Can Swift 2.3 frameworks be used with a Swift 3.0 app?

Can Swift 2.3 frameworks be used with a Swift 3.0 target app?

From what I’m reading in the documentation, it seems like everything needs to be either all Swift 2.3 or all Swift 3.0 – no mix and matching.

Unfortunately, the beta has been pretty unstable on my system so I’ve not managed to get enough time to test this out yet. Appreciate hearing from anyone who knows definitively or has tried this.

I don't know which frameworks you talking about. The Foundation framework
is definitely different.

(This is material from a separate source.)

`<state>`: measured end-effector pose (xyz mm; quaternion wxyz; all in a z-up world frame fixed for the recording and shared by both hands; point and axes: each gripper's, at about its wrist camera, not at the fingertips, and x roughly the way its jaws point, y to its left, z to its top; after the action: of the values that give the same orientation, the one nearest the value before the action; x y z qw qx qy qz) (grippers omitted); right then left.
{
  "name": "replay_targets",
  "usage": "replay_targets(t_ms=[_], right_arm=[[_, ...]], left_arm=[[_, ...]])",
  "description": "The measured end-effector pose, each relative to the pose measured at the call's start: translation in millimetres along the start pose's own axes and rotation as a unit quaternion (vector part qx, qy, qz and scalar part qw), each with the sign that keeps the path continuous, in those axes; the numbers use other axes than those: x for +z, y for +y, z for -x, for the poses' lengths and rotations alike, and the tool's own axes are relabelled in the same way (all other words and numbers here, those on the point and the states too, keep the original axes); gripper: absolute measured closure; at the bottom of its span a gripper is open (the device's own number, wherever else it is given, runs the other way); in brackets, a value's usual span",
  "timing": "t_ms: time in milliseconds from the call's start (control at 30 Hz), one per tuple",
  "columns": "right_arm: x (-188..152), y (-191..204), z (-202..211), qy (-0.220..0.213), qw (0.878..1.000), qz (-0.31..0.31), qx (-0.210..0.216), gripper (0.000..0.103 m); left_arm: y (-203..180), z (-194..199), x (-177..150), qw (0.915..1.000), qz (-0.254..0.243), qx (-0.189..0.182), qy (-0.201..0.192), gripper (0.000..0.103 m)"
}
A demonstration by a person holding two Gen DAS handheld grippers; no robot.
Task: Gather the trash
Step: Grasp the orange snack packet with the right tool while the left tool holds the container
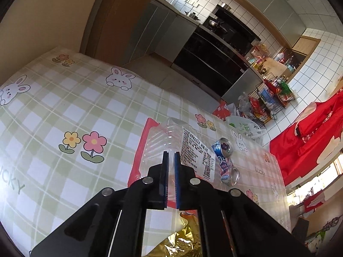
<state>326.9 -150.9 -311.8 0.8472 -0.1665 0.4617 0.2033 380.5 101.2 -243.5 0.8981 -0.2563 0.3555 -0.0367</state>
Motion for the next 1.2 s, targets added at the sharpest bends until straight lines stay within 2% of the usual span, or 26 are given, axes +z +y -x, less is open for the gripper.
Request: replay_targets(t_ms=[133, 233, 300, 333, 367, 400, 567, 633, 667, 733, 800, 833, 867, 900, 967, 1000, 1200], right_arm=[[5, -7, -8, 0.014, 1.000, -0.010, 0.005, 0.021], [7, -14, -12, 0.022, 0.999, -0.025, 0.025, 0.030], [8, -17, -11, 0.028, 0.998, -0.034, 0.039, 0.060], [9, -17, -10, 0.034, 0.998, -0.038, 0.039, 0.071], [10, -17, -7, 0.034, 0.998, -0.038, 0.039, 0.092], [9, -16, -3, 0.030, 0.998, -0.038, 0.041, 0.098], [5, -14, 25, 0.002, 0.997, -0.046, 0.058, 0.098], [7, -8, 28, 0.005, 0.999, -0.025, 0.048, 0.098], [8, -6, 28, 0.003, 0.999, -0.013, 0.035, 0.097], [14, -7, 26, -0.002, 0.999, -0.012, 0.031, 0.081], [22, -18, 22, -0.007, 0.997, -0.060, 0.051, 0.053], [27, -26, 19, -0.011, 0.993, -0.098, 0.063, 0.044], [32, -32, 15, -0.012, 0.989, -0.129, 0.072, 0.029], [37, -36, 10, -0.011, 0.984, -0.158, 0.078, 0.022], [49, -40, -3, 0.000, 0.976, -0.202, 0.076, 0.019], [56, -40, -11, 0.008, 0.973, -0.220, 0.068, 0.014], [81, -33, -50, 0.045, 0.957, -0.286, 0.017, 0.011]], left_arm=[[0, 18, 6, 0.9998, -0.007, -0.005, -0.017, 0.098], [2, 28, 8, 0.9997, -0.005, -0.014, -0.020, 0.098], [2, 33, 9, 0.9996, -0.007, -0.018, -0.021, 0.098], [1, 36, 9, 0.9995, -0.008, -0.019, -0.023, 0.098], [1, 40, 8, 0.9995, -0.009, -0.019, -0.025, 0.098], [1, 44, 7, 0.9994, -0.009, -0.021, -0.026, 0.098], [2, 58, 5, 0.9992, -0.010, -0.024, -0.030, 0.098], [2, 64, 3, 0.9991, -0.013, -0.024, -0.033, 0.098], [2, 68, 2, 0.9990, -0.012, -0.025, -0.034, 0.098], [3, 75, 2, 0.9988, -0.011, -0.025, -0.040, 0.098], [5, 83, 0, 0.9986, -0.007, -0.024, -0.048, 0.098], [6, 86, 0, 0.9985, -0.005, -0.025, -0.049, 0.098], [8, 89, -1, 0.9983, -0.002, -0.025, -0.052, 0.098], [9, 92, -1, 0.9982, -0.002, -0.024, -0.054, 0.098], [12, 96, -3, 0.9980, -0.001, -0.021, -0.059, 0.098], [14, 98, -4, 0.9980, 0.002, -0.021, -0.060, 0.098], [35, 104, -4, 0.9973, 0.027, -0.021, -0.065, 0.098]])
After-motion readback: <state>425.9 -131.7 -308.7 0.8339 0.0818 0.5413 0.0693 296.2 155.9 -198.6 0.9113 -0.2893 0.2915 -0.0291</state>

But Cocoa and Cocoa Touch should be the same.

Zhaoxin

···

On Mon, Jun 27, 2016 at 6:04 PM, Ted Bradley via swift-users < swift-users@swift.org> wrote:

Can Swift 2.3 frameworks be used with a Swift 3.0 target app?

From what I’m reading in the documentation, it seems like everything needs
to be either all Swift 2.3 or all Swift 3.0 – no mix and matching.

Unfortunately, the beta has been pretty unstable on my system so I’ve not
managed to get enough time to test this out yet. Appreciate hearing from
anyone who knows definitively or has tried this.

_______________________________________________
swift-users mailing list
swift-users@swift.org
https://lists.swift.org/mailman/listinfo/swift-users

Ah, I wasn’t being clear :)

I meant user created frameworks. Such as you would get manually or via Carthage / Cocoapods. Could those be migrated to Swift 2.3, whilst your main target is migrated to Swift 3.0?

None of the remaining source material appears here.